From the following data Commodities base year current year A 25. 55 B....
Calculation of Index Numbers using the Geometric Mean Method
To calculate the index numbers using the Geometric Mean (GM) method, the following steps need to be followed:
Step 1: Identify the base year and the current year
In this case, the base year is the year for which the index is calculated, and the current year is the year for which the comparison is made. Let's assume the base year is the "base year" and the current year is the "current year".
Step 2: Calculate the price relatives
Price relatives are calculated by dividing the current year price by the base year price for each commodity. The formula to calculate the price relative is:
Price Relative = (Current Year Price / Base Year Price) x 100
For commodity A, the price relative is calculated as:
Price Relative for A = (55 / 25) x 100 = 220
For commodity B, the price relative is calculated as:
Price Relative for B = (45 / 30) x 100 = 150
Step 3: Calculate the geometric mean
The geometric mean is calculated by taking the nth root of the product of price relatives, where n is the number of commodities. The formula to calculate the geometric mean is:
Geometric Mean = (Price Relative for A x Price Relative for B)^(1/n)
In this case, n = 2 (as there are two commodities).
Geometric Mean = (220 x 150)^(1/2) = 181.765
Step 4: Calculate the index number
The index number is calculated by multiplying the geometric mean by 100. The formula to calculate the index number is:
Index Number = Geometric Mean x 100
Index Number = 181.765 x 100 = 18176.5
Step 5: Round off the index number
The index number should be rounded off to the nearest two decimal places.
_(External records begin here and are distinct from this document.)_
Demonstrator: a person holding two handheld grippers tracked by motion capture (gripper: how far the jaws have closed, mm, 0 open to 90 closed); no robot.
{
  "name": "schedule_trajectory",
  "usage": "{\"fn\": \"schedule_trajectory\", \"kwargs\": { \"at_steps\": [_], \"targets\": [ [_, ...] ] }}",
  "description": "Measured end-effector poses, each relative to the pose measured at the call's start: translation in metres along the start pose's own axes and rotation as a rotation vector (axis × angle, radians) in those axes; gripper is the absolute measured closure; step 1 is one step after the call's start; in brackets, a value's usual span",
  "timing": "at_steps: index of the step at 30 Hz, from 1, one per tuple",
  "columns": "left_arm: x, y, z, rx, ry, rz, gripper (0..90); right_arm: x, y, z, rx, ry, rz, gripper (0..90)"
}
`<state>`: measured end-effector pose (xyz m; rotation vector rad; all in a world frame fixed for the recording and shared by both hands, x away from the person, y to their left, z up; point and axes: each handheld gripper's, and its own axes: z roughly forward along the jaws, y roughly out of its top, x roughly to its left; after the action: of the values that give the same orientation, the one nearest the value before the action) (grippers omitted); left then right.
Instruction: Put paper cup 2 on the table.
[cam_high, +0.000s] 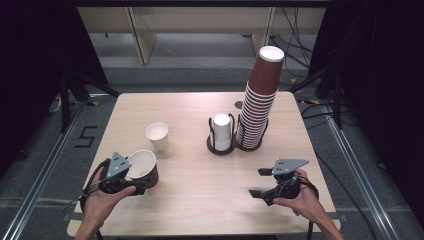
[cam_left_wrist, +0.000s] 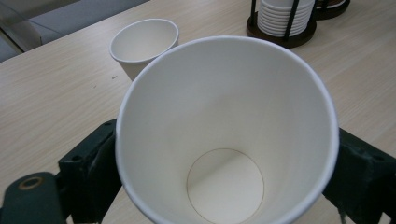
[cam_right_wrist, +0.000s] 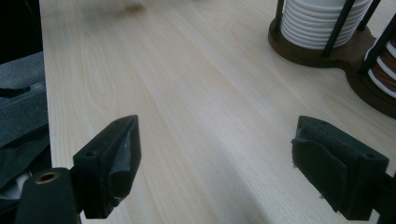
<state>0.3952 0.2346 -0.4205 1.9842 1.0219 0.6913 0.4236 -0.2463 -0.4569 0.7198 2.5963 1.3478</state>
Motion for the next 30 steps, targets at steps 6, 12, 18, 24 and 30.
{"fn": "schedule_trajectory", "kwargs": {
  "at_steps": [6, 12, 18, 24, 30],
  "targets": [
    [0.008, -0.001, -0.002, 0.007, 0.030, -0.025, 10.9, 0.000, 0.000, 0.001, 0.003, 0.011, 0.002, 16.4],
    [0.016, 0.000, 0.006, 0.043, 0.056, -0.017, 10.9, 0.001, 0.000, 0.001, 0.009, 0.010, 0.008, 16.4],
    [0.032, 0.005, 0.017, 0.053, 0.103, -0.061, 10.9, 0.001, 0.000, 0.003, 0.012, 0.011, 0.003, 16.5],
    [0.048, 0.004, 0.031, 0.073, 0.136, -0.107, 10.7, 0.001, 0.000, 0.003, 0.012, 0.012, 0.003, 16.4],
    [0.059, 0.004, 0.049, 0.097, 0.153, -0.118, 10.7, 0.001, 0.000, 0.005, 0.015, 0.012, -0.004, 16.4]
  ]
}}
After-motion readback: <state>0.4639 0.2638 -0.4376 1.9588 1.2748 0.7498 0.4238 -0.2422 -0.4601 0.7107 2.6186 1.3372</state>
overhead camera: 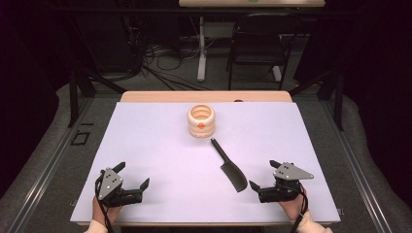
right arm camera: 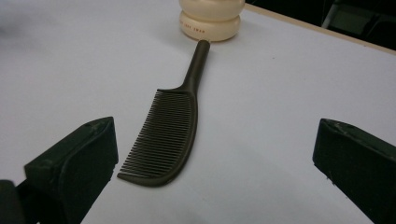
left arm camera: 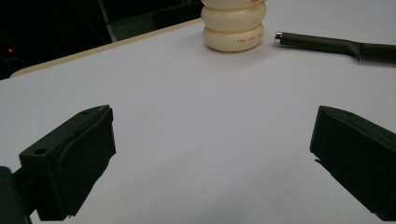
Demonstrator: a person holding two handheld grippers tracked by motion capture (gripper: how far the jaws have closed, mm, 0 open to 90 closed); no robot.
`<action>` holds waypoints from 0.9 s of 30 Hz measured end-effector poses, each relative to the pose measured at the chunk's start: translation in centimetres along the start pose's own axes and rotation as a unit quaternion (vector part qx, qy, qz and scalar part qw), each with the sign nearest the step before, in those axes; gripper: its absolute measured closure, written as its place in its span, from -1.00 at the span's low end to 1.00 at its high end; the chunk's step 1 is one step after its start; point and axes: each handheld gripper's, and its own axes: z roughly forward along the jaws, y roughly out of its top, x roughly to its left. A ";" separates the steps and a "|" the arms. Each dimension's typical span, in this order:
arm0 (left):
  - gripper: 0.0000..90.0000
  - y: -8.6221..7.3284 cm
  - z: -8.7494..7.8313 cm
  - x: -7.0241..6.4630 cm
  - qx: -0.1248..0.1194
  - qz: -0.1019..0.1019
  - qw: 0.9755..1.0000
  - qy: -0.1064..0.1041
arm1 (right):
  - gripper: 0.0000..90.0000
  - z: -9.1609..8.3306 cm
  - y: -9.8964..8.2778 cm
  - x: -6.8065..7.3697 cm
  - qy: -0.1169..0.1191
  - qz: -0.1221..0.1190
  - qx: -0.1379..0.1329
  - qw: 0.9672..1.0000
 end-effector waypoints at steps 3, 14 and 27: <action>-1.00 0.0 0.0 0.0 0.003 0.003 1.000 -0.003 | -1.00 0.5 0.1 -0.2 0.010 0.002 0.012 1.000; -1.00 0.0 0.3 0.0 0.009 0.002 1.000 -0.008 | -1.00 2.1 0.7 -0.8 0.031 -0.002 0.036 0.999; -1.00 -0.1 0.5 0.1 0.013 0.002 1.000 -0.011 | -1.00 3.8 1.5 -1.2 0.051 -0.010 0.051 0.997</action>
In this case, the index number rounded off to two decimal places is:
Index Number = 181.77
Answer:
From the given data, the index number using the Geometric Mean method is 181.77.
Explanation:
The Geometric Mean method is used to calculate the index numbers by taking the geometric mean of the price relatives. The price relatives are calculated by dividing the current year price by the base year price for each commodity. The geometric mean is then calculated by taking the nth root of the product of price relatives. Finally, the index number is calculated by multiplying the geometric mean by 100 and rounding off to the nearest two decimal places. In this case, the index number is 181.77.